# What you have to do
For this exercise, return all the data word for word, with images left out.

# Dataset excerpt
Segment Open

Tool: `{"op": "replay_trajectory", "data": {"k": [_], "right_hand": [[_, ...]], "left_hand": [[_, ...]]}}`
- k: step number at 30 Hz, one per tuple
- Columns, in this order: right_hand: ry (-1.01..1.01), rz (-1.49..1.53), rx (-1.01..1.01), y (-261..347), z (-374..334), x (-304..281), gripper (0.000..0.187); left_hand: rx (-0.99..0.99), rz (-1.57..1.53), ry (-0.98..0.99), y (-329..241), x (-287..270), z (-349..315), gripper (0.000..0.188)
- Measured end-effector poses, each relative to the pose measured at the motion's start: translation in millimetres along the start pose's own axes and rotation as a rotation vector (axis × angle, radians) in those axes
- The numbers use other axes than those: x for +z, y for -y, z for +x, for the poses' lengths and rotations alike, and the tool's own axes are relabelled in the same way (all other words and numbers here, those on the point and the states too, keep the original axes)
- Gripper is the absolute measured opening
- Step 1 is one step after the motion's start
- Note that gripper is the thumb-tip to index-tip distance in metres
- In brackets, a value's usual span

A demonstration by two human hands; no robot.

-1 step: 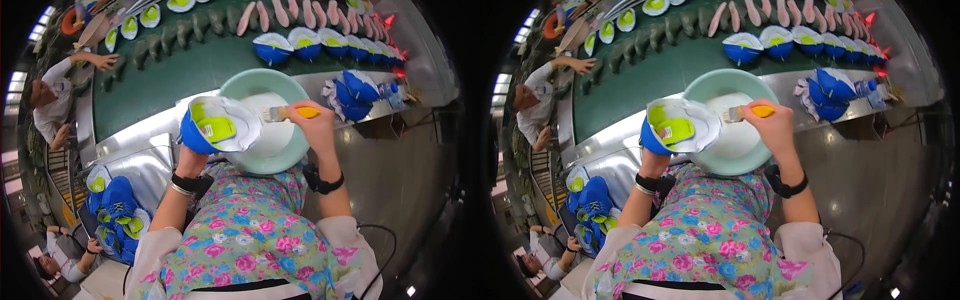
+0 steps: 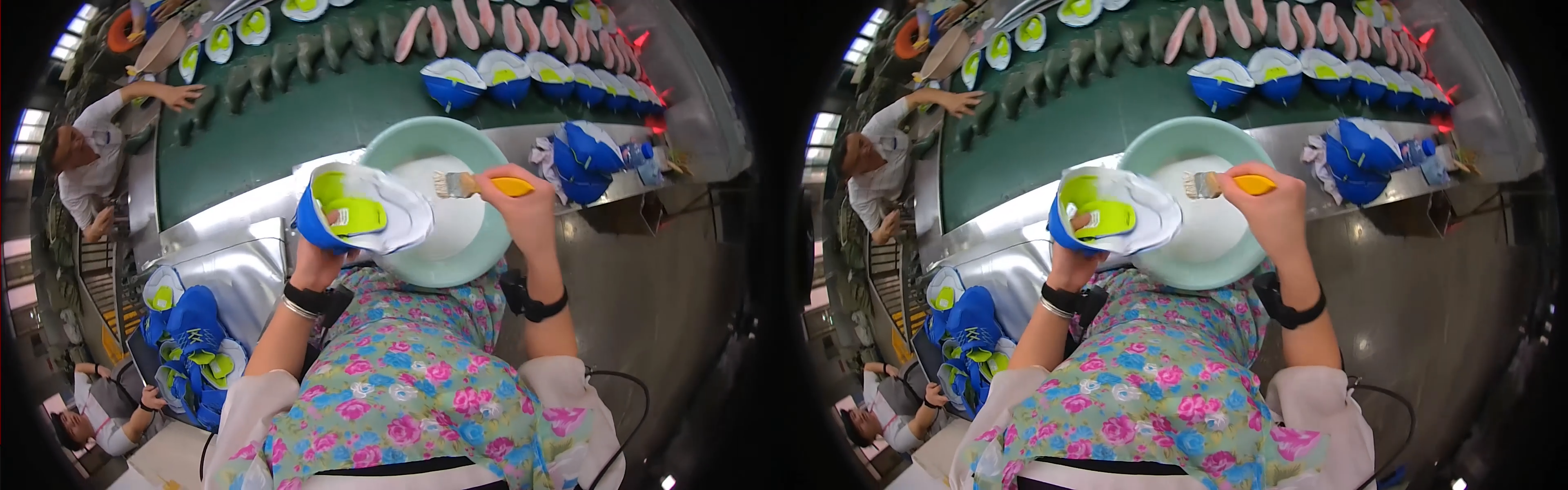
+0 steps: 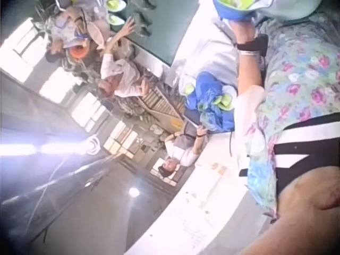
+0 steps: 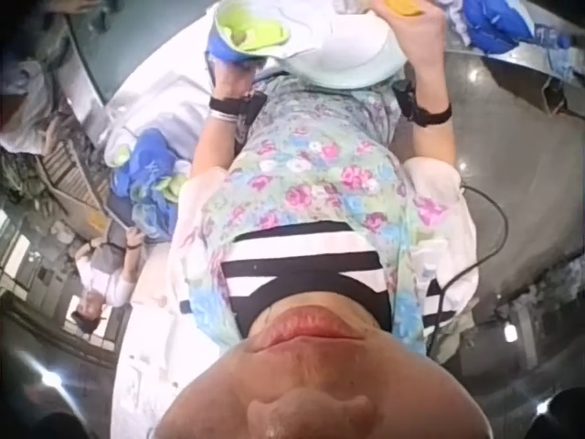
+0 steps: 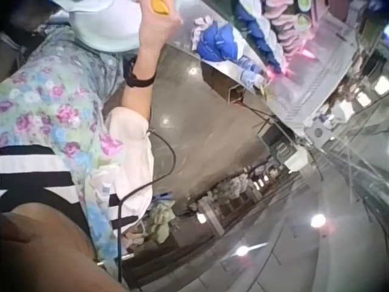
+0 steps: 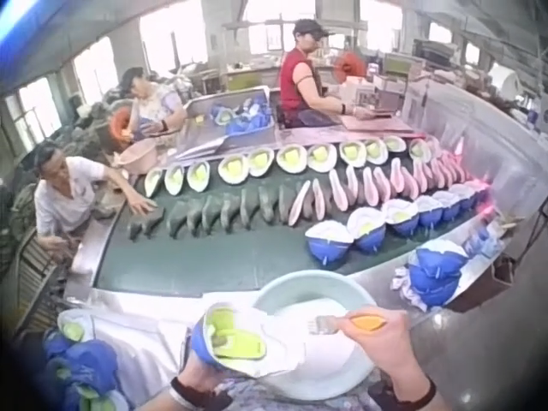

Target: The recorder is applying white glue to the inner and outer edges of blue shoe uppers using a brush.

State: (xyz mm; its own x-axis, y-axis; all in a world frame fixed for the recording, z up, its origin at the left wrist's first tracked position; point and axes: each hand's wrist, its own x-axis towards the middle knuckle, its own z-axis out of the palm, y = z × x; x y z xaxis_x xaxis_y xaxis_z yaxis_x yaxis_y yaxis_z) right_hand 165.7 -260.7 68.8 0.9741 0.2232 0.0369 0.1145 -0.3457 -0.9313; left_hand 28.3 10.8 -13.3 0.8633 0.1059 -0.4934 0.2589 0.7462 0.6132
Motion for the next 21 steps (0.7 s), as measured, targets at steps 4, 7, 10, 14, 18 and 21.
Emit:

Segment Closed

# Your response
Tool: `{"op": "replay_trajectory", "data": {"k": [_], "right_hand": [[_, ...]], "left_hand": [[_, ...]]}}`
- k: step number at 30 Hz, one per tuple
- Columns, in this order: right_hand: ry (-1.01..1.01), rz (-1.49..1.53), rx (-1.01..1.01), y (-261..347), z (-374..334), x (-304..281), gripper (0.000..0.187); left_hand: rx (-0.99..0.99), rz (-1.57..1.53), ry (-0.98..0.99), y (-329..241), x (-287..270), z (-349..315), gripper (0.000..0.188)
- Measured end-effector poses, each relative to the pose measured at the motion's start: translation in millimetres along the start pose's own axes and rotation as a rotation vector (axis × angle, radians) in those axes
- The numbers use other axes than those: x for +z, y for -y, z for +x, for the poses' lengths and rotations alike, and the tool's own axes are relabelled in the same way (all other words and numbers here, those on the point and the states too, keep the original axes)
- Gripper is the absolute measured opening
- Step 1 is one step after the motion's start
- Note that gripper is the thumb-tip to index-tip distance in metres
- In brackets, a value's usual span

A demonstration by two human hands; no robot.

-1 step: 
+0 steps: 
+0 steps: 
+0 steps: 
+0 steps: 
+0 steps: 

Target: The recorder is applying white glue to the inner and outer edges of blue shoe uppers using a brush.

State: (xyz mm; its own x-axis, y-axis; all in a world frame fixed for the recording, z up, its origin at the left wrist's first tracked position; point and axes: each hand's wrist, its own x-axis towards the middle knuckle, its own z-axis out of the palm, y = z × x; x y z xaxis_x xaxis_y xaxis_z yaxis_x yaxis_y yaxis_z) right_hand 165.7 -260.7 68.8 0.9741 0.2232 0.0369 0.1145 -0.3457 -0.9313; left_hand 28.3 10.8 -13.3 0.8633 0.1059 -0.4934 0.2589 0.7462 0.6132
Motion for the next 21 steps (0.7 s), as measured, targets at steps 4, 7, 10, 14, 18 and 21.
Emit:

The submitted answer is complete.